Current issue

Vol.26 No.4

Vol.26 No.4


© 1984-2024
British APL Association
All rights reserved.

Archive articles posted online on request: ask the archivist.


Volume 22, No.4

The February 2006 KX Users’ Meeting

reported by Adrian Smith (


The meeting was back at the Merchant Taylors’ Hall, convenient for the many city attendees, and the reception afterwards was at the very top of the Gherkin, which has to be the best view in London, particularly on a gloriously clear night. Thanks to Arthur and the Kx guys for inviting Vector to cover the meeting, and join the crowd (over 50 people attended) at the reception afterwards.

The Seminar Programme

I think I can honestly say that all the talks were interesting, and several would have been worth the trip on their own. I particularly enjoyed Niall Dalton on the future of Moore’s Law and parallel processing, but then again I learned APL on a 370/148 with ‘vector assist’ so I can enjoy the sight of the wheel turning full circle!

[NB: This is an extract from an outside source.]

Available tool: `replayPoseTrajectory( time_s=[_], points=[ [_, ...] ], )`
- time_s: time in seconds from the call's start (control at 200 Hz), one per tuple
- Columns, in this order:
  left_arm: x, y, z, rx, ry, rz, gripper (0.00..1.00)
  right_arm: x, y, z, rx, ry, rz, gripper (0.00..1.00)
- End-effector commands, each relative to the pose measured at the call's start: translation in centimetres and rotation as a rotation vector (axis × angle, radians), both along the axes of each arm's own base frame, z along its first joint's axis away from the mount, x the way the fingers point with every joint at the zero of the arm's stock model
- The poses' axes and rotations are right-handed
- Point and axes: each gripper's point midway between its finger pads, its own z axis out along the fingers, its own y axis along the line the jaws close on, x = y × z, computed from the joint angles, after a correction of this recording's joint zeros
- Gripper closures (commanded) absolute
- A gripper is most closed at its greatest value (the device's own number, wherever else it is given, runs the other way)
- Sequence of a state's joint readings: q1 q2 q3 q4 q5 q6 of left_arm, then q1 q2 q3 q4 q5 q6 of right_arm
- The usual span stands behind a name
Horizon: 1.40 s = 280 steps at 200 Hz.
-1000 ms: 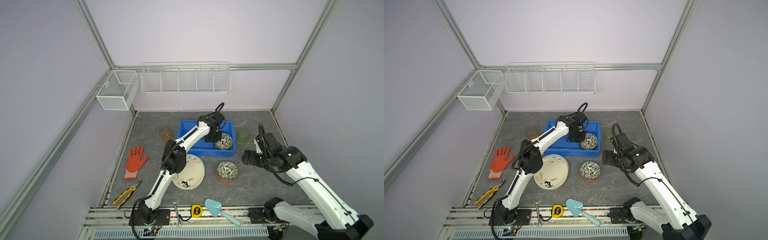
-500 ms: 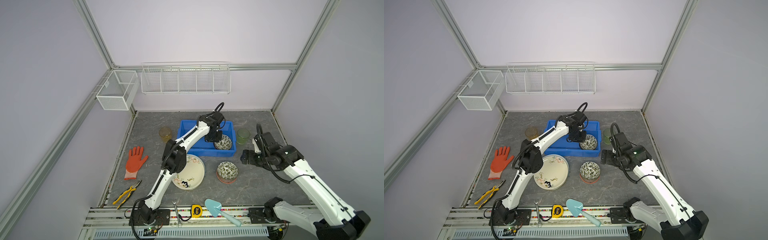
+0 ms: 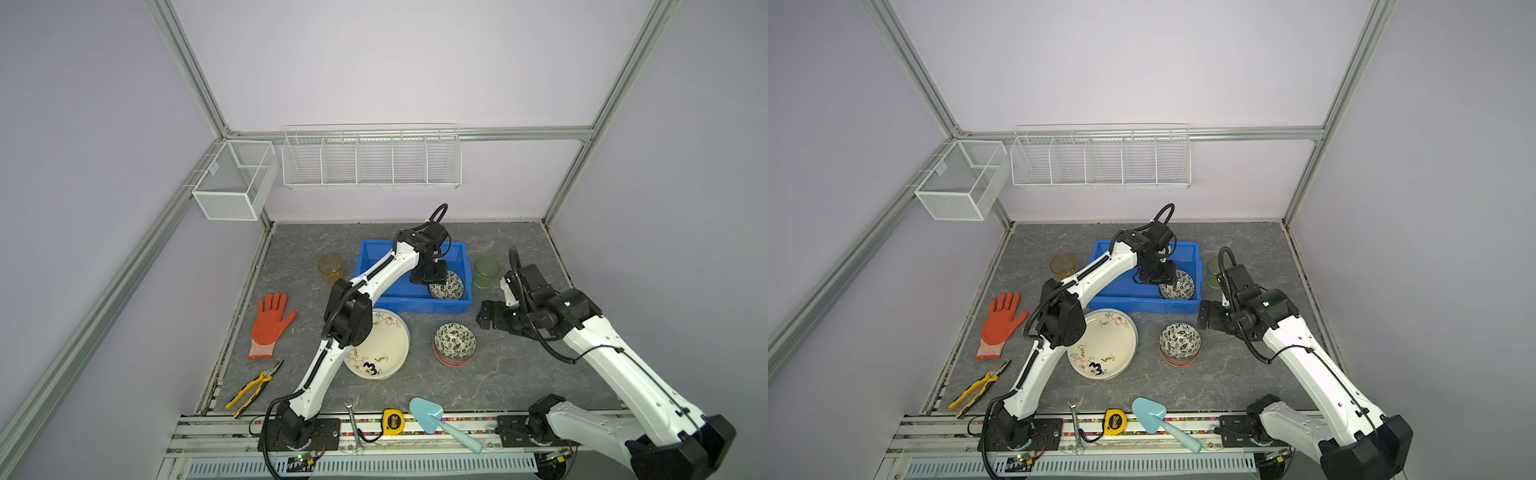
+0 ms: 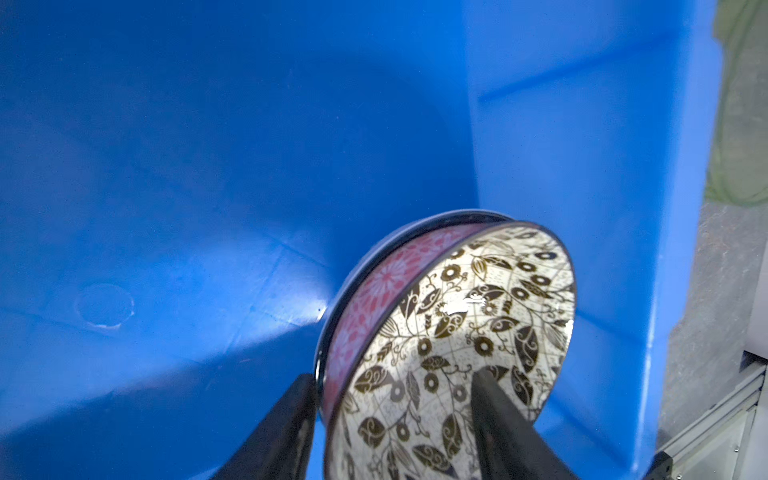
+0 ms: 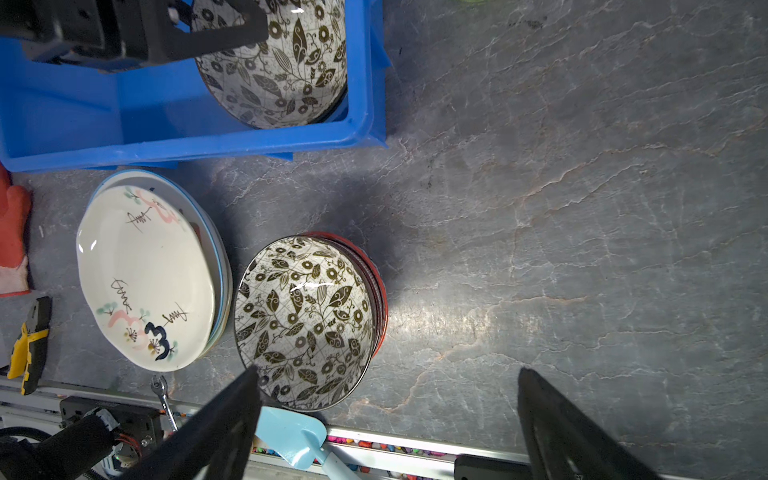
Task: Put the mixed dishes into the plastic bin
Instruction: 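Lift the left gripper from the bin while the right lowers onto the bowl stack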
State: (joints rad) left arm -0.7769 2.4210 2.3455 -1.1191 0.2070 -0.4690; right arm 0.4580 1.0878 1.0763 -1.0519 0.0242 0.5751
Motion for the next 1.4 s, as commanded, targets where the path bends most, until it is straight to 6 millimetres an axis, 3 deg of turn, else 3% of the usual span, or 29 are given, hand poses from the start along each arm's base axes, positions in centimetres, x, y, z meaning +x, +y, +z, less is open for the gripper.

Chris Purves (Barclays Capital) on Kdb+, Java and Program Trading

This was a nice example of a small team delivering fast results on a mixed environment. The BATS team is a couple of traders, a couple of IT guys, and “our tame stats professor”who advises on the details of the algorithms. Kdb is used to hold the data, and Java is used to write the front-end applications. Chris was asked “why Java?”, and gave the very sensible reason that they knew Java very well, the bank was very comfortable with it, and there were some good tools freely available (like the 3D visualiser he showed later on). The basic requirement is to store, manage and analyse high-frequency market data. They started with 32-bit systems, but are now running on AMD Opteron systems each with 32Gb of RAM and around 4Tb of disk space. The Kdb engine is used “out of the box” except for a few extra feeds, The Java server-side software has the trading algorithms, and the Java client software is used for monitoring.

The statistics were carefully written to be independent of tick frequency, so that no distinction is made between realtime and historical data. The output from the analyses can easily be 100 times more than the input, so this goes into Kdb too! The system then allows for flexible charting of back-tests, and the front-ends allow the users to create and save ‘dashboards’ to get a quick overview of comparative performance.

The Java engine streams information from Kdb, orders the events, and passes the data through various time-series transforms using ‘grids’ of parameters to search the strategy-space quickly. The OO capabilities of Java are well used here as there is a standard 'strategy' interface into which new strategies can be plugged really easily to test out ideas. In summary, Kdb is essential for the volume and speed, Java is good for rapid development and deployment. Any speed issues could be dropped down into q, but the trading algorithms are very iterative, so it is likely that the (compiled) Java code would be as fast as the (interpreted) q code here.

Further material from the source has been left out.